| Data excerpts |
______

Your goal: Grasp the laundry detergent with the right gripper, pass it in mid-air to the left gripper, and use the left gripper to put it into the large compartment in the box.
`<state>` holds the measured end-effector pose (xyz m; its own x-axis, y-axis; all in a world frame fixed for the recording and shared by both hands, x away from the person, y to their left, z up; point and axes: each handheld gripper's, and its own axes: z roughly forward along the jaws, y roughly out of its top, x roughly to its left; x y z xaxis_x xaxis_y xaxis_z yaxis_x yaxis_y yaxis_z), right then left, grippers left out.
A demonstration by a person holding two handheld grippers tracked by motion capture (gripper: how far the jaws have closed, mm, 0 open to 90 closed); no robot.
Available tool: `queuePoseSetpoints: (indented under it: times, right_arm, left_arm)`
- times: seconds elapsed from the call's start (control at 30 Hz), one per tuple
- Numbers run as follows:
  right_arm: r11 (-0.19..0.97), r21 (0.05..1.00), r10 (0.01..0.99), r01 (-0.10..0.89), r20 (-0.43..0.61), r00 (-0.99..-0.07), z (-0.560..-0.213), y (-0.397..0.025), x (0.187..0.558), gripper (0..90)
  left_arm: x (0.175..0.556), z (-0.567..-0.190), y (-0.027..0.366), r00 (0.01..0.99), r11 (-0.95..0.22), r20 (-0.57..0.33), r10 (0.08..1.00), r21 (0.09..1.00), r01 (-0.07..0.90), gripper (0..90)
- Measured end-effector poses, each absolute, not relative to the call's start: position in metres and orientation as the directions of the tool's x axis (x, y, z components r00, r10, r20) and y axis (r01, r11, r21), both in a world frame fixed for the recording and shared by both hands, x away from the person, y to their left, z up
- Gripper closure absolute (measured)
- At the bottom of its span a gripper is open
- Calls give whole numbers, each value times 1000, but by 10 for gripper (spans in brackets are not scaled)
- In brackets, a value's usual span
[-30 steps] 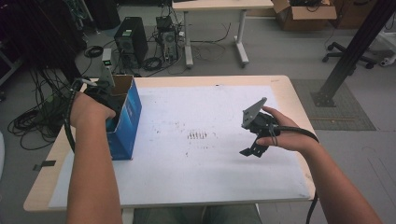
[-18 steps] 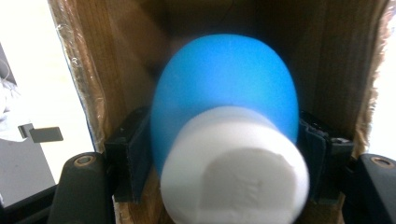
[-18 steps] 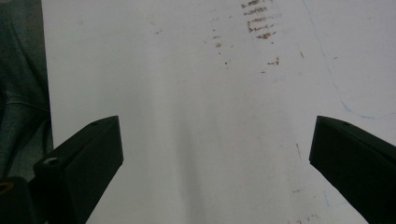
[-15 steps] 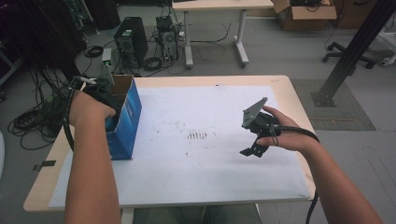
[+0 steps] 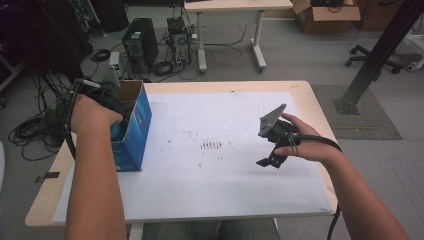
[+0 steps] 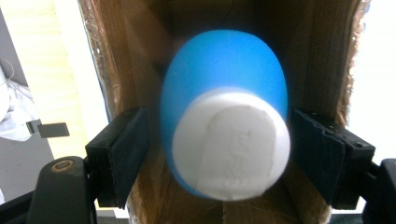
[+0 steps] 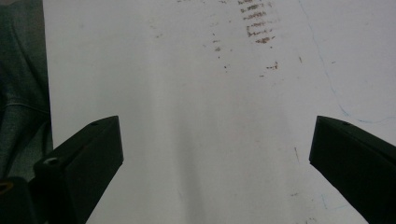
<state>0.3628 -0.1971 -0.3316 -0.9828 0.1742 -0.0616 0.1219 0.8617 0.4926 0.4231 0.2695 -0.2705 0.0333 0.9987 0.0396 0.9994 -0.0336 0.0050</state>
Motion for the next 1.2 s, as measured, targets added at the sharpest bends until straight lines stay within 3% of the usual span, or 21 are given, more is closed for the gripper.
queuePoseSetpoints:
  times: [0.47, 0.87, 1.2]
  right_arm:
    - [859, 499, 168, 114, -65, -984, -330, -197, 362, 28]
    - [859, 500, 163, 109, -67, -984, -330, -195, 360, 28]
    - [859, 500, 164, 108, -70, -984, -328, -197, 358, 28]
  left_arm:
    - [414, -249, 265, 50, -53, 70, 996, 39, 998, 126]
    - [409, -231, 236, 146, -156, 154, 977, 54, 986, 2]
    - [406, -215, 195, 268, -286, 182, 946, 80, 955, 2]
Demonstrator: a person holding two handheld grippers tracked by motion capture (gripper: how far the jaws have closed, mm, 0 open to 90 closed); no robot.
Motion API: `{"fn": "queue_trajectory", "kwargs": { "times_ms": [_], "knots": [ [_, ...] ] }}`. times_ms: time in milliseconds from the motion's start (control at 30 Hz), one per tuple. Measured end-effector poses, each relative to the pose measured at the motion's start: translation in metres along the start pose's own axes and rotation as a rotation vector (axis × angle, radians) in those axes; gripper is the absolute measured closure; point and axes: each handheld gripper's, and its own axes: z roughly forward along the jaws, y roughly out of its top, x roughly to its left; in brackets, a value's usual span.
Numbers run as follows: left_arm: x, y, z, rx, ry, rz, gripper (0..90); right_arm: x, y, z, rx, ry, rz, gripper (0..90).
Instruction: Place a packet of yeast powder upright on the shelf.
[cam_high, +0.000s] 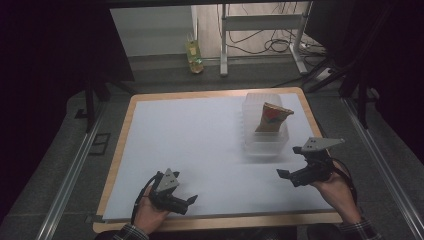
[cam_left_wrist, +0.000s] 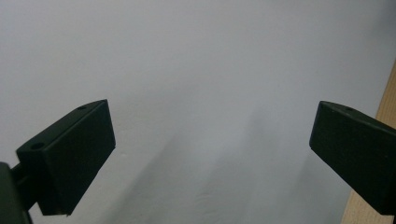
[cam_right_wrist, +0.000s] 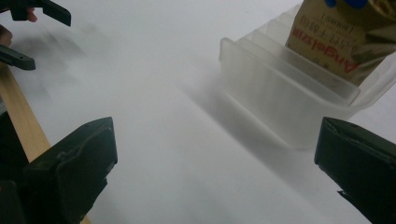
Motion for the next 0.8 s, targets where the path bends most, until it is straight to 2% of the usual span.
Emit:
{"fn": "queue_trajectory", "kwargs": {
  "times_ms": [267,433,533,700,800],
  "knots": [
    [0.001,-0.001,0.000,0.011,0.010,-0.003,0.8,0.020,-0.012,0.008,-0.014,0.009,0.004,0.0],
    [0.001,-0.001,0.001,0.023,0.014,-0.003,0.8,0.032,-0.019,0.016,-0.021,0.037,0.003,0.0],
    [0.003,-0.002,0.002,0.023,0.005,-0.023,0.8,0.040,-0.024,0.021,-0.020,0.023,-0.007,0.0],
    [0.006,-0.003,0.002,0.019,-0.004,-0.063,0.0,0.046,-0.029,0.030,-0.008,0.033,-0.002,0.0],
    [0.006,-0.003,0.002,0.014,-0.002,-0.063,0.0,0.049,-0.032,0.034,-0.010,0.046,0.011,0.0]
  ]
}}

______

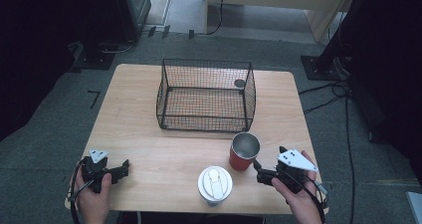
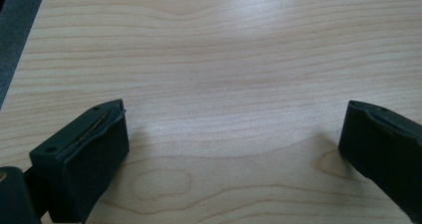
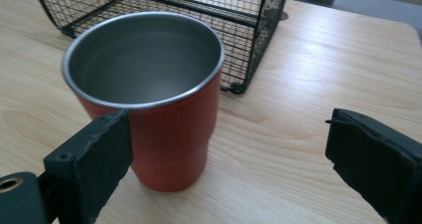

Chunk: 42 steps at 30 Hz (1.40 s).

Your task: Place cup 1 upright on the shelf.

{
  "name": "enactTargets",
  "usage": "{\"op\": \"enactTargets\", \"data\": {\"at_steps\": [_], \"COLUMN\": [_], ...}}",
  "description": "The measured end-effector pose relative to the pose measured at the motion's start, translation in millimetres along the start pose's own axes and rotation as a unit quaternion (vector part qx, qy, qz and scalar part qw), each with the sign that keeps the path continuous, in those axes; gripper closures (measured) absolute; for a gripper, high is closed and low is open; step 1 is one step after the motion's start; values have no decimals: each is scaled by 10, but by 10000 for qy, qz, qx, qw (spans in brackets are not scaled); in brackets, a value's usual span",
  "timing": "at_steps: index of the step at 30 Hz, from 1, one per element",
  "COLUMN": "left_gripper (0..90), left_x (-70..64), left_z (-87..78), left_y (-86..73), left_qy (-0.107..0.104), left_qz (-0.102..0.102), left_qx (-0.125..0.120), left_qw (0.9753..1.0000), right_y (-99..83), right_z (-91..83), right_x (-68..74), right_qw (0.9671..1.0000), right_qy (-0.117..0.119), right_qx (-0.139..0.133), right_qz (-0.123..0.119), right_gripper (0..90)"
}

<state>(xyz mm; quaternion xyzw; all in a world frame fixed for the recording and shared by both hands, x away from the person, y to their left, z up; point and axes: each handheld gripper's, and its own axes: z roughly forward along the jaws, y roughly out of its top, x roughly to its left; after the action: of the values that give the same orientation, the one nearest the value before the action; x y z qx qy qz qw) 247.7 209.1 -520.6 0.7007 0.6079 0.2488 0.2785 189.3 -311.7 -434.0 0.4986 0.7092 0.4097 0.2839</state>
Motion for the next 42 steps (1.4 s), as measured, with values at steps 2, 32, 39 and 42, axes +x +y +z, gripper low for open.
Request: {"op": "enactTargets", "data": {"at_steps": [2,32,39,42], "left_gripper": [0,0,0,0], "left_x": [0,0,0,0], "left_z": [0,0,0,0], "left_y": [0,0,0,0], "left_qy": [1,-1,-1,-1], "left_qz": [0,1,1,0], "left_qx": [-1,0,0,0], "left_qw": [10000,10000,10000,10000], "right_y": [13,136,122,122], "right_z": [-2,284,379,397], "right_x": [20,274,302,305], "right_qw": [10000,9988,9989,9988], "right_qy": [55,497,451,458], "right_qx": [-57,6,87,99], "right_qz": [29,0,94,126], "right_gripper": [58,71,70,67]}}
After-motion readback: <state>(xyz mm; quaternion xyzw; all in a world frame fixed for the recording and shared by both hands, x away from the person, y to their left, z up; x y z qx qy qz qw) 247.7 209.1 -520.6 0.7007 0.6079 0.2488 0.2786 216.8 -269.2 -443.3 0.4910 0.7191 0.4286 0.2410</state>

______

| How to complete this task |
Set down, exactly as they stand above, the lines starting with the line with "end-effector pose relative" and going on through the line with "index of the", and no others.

| Answer to this task |
  "description": "The measured end-effector pose relative to the pose measured at the motion's start, translation in millimetres along the start pose's own axes and rotation as a unit quaternion (vector part qx, qy, qz and scalar part qw), each with the sign that keeps the path continuous, in those axes; gripper closures (measured) absolute; for a gripper, high is closed and low is open; step 1 is one step after the motion's start; values have no decimals: each is scaled by 10, but by 10000 for qy, qz, qx, qw (spans in brackets are not scaled); in brackets, a value's usual span",
  "timing": "at_steps: index of the step at 30 Hz, from 1, one per element",

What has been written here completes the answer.